Research suggests that our minds are malleable, and although it takes time and effort to overcome unconscious bias, it is possible. Here are some strategies:
1. Surrender the illusion that you are objective. Researchers find that this illusion actually increases the likelihood of exhibiting bias. Accept, without judgment, that bias is embedded in the basic function of your mind.
2. Shine a light on your own biases. Use your conscious, analytical mind to examine your automatic assumptions and determine whether they are shaped by biases in our culture or gaps in your own experience.
3. Use data whenever possible. It is hard to see your own biases, and we are motivated to believe they don’t exist. Every theatre in America should keep statistics about the inclusiveness of their seasons—we tend to overestimate diversity without cold, hard numbers to guide us.
4. Slow down and focus. Employ a “strict scrutiny” standard when making decisions that might be impacted by bias. Unconscious bias is strongest when we work quickly or are distracted. Do not delegate these tasks to your unconscious mind.
5. Notice the distinctiveness of the people you encounter. Challenge the implicit narratives in your mind and take note when they prove insufficient to the richness and complexity of the world around you.

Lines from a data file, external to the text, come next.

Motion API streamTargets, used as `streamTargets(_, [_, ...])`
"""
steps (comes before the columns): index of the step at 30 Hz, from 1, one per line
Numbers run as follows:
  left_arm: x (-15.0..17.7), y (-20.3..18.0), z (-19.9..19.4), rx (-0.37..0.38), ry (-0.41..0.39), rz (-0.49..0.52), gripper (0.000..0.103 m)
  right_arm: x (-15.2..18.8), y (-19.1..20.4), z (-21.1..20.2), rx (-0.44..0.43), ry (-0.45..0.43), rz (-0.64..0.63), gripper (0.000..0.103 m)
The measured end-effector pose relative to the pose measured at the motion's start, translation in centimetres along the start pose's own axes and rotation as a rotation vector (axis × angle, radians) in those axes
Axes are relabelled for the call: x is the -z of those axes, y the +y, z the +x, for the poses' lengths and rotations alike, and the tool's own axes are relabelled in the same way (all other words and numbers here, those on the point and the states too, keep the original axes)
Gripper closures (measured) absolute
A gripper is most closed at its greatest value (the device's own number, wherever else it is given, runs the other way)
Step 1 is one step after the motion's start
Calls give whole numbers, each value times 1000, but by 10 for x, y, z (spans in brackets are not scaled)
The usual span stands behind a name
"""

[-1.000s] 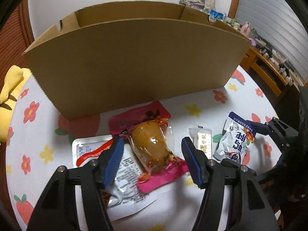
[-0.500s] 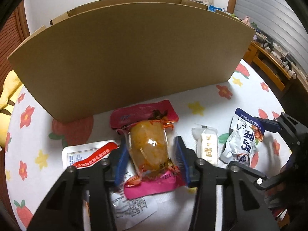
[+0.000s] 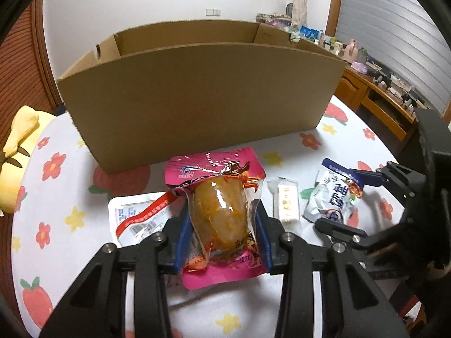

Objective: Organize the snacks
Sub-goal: 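Grasp the pink snack pack with left tool while right tool lowers over the duck-neck pack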

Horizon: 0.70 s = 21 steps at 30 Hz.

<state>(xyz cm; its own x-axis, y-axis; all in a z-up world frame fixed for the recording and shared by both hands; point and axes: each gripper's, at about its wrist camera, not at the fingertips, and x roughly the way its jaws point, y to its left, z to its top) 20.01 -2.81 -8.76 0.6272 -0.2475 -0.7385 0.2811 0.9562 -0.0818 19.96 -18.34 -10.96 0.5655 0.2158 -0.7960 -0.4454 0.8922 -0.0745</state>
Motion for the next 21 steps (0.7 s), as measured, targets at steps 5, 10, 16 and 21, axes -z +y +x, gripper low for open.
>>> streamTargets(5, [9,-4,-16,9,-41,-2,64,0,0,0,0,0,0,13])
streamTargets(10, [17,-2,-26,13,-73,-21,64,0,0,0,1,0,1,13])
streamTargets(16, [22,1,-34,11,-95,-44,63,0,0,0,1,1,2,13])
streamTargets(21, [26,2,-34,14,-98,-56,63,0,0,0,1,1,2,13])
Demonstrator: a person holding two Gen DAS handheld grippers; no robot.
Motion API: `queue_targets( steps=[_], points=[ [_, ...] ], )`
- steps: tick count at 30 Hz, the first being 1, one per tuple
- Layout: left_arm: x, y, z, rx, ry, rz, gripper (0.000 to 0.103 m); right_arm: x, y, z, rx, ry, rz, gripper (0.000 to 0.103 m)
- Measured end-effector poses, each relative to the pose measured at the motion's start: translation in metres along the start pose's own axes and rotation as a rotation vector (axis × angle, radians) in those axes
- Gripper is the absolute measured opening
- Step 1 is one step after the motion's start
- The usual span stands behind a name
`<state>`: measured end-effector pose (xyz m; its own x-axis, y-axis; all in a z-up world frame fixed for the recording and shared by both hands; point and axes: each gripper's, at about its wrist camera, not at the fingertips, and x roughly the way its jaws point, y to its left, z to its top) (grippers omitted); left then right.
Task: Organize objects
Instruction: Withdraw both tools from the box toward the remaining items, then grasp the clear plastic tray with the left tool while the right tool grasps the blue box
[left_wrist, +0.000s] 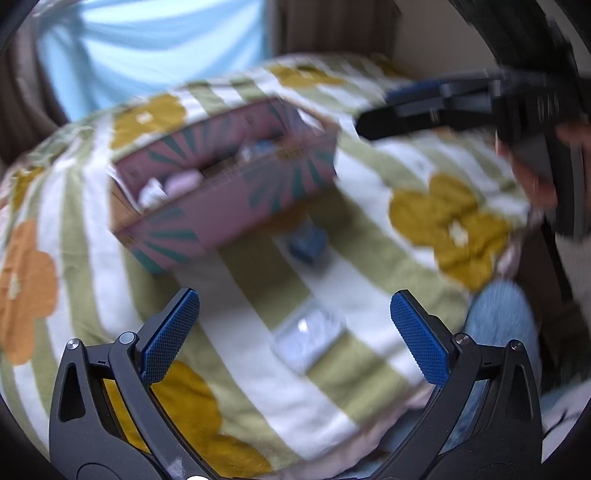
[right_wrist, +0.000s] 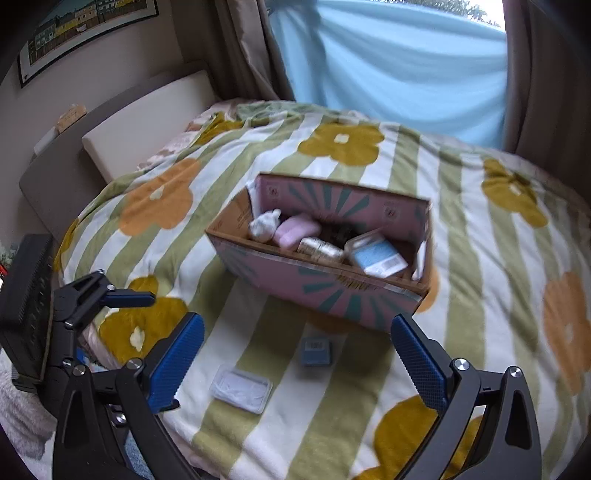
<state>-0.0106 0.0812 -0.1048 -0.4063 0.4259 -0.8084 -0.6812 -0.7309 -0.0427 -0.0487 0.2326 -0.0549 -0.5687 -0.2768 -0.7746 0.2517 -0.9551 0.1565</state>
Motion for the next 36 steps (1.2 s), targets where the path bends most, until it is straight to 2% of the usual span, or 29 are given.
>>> queue_targets(
  steps=[3,8,14,19,26,30,32,36],
  points=[
    [0.027,-0.001,-0.019,0.031,0.043,-0.001,0.103,0.021,-0.001,-0.018,-0.007,0.011,0.008,0.101],
    [0.06,-0.001,-0.039,0.066,0.072,-0.009,0.103,0.065,0.0,-0.045,-0.068,0.074,-0.059,0.101],
    [0.086,0.001,-0.05,0.083,0.088,-0.054,0.102,0.101,-0.012,-0.061,-0.053,0.105,-0.101,0.1],
    [0.103,0.0,-0.053,0.105,0.114,-0.083,0.102,0.13,-0.014,-0.07,-0.105,0.145,-0.147,0.1],
    [0.115,-0.001,-0.054,0.127,0.135,-0.1,0.092,0.151,-0.019,-0.073,-0.1,0.181,-0.151,0.083],
    [0.116,0.002,-0.055,0.116,0.139,-0.129,0.076,0.155,-0.021,-0.072,-0.095,0.185,-0.145,0.073],
    [0.116,0.002,-0.055,0.114,0.139,-0.142,0.074,0.156,-0.021,-0.072,-0.102,0.181,-0.141,0.071],
    [0.113,0.001,-0.058,0.127,0.127,-0.139,0.071,0.158,-0.019,-0.071,-0.11,0.181,-0.136,0.059]
  ],
)
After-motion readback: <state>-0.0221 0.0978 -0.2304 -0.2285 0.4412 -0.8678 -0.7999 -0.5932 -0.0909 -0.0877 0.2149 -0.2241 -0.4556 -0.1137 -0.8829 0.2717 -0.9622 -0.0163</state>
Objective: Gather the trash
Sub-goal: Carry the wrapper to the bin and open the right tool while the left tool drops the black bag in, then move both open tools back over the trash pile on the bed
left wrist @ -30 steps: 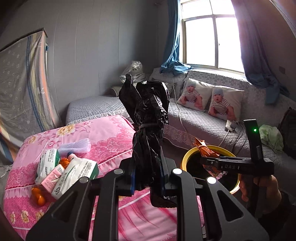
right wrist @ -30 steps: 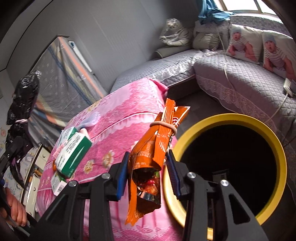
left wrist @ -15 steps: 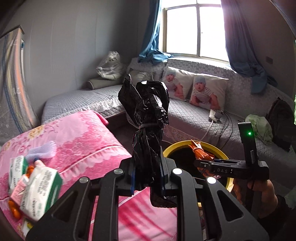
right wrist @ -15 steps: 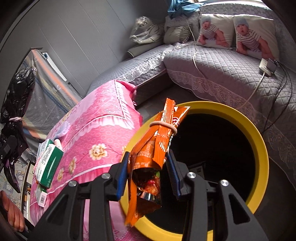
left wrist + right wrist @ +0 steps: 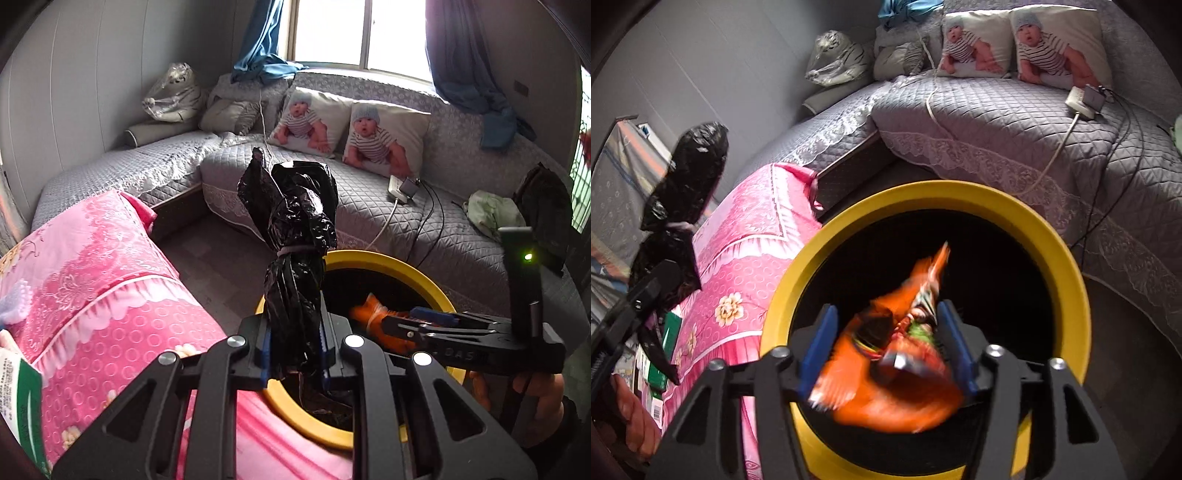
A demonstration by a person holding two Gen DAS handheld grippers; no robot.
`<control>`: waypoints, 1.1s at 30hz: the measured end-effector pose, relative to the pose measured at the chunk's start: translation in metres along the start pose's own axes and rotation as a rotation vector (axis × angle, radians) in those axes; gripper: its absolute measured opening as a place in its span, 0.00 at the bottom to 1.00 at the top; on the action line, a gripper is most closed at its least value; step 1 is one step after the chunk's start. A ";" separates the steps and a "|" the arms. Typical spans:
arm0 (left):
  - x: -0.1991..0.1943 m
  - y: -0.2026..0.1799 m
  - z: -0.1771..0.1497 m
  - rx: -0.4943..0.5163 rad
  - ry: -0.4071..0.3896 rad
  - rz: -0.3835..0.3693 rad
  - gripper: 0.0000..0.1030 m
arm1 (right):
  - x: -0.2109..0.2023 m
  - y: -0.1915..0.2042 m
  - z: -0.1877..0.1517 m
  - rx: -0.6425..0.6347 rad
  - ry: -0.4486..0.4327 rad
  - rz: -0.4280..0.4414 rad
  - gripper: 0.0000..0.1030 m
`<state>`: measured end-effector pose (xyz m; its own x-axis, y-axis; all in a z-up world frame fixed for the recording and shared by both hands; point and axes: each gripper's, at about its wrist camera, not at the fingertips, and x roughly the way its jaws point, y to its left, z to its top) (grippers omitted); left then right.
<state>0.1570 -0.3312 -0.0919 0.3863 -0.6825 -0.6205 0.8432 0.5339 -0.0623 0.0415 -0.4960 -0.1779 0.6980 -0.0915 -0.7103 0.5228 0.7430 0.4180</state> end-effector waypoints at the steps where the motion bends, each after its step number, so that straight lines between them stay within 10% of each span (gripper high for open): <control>1: 0.005 -0.003 0.000 0.002 0.007 -0.007 0.17 | -0.004 -0.005 0.000 0.014 -0.011 -0.003 0.60; 10: 0.043 -0.036 -0.006 0.064 0.051 -0.064 0.20 | -0.060 -0.041 0.005 0.105 -0.164 -0.045 0.66; 15: 0.032 -0.037 -0.012 0.041 -0.010 -0.026 0.88 | -0.079 -0.055 0.007 0.128 -0.218 -0.052 0.72; 24: -0.040 -0.010 -0.011 -0.037 -0.182 0.108 0.92 | -0.084 -0.040 0.008 0.091 -0.250 -0.065 0.75; 33: -0.199 0.069 -0.041 -0.188 -0.469 0.443 0.92 | -0.065 0.078 -0.003 -0.229 -0.193 0.228 0.80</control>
<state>0.1229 -0.1382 -0.0046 0.8379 -0.5012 -0.2162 0.5050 0.8621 -0.0414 0.0353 -0.4303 -0.1006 0.8747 -0.0133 -0.4845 0.2353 0.8856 0.4005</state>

6. Defer judgment for as long as possible. Instead, when evaluating plays, focus on the uniqueness of the work and its singular perspective.
7. Recognize stereotypes. Consider whether your assumptions about a play or its characters might be colored by unconscious stereotypes, and test those stereotypes against the work in front of you.
8. Evaluate plays according to the artist’s intent. Be rigorous about looking for that intent in the work itself and guard against stereotyped assumptions you may have brought to the play.
9. Read widely and diversely. Seek out and listen to the perspectives of people you know you harbor biases against.
10. Seek out individuality. Make a practice of seeking out images of women and people of color that defy stereotype. One of the lead researchers at Harvard’s Project Implicit has a screensaver of counterstereotypic images—her favorite is of a construction worker at lunch, breastfeeding her infant. She knows from her research that simply seeing a wider range of images of humanity can be a powerful influence.
I’m struck by how often the word “narrative” comes up in books and articles I’ve read. Unconscious bias exists because we are shown the same narrow view of humanity again and again and again. As storytellers, we have a profound power in our hands; we are peopling the imaginations of our neighbors. When our seasons center the world on the same people who have always been centerstage, we are complicit in the larger cultural message that those people are more important, interesting, and complex. But if we take full advantage of the abundance of gifted writers right in front of us—the unprecedented range and diversity of playwrights working today—we have the power to reshape those narratives. We can help create a generation primed to view the people around them as they actually exist in all of their complications and potential, in all their humanity.
Joy Meads is the literary manager at Center Theatre Group and a member of the Kilroys.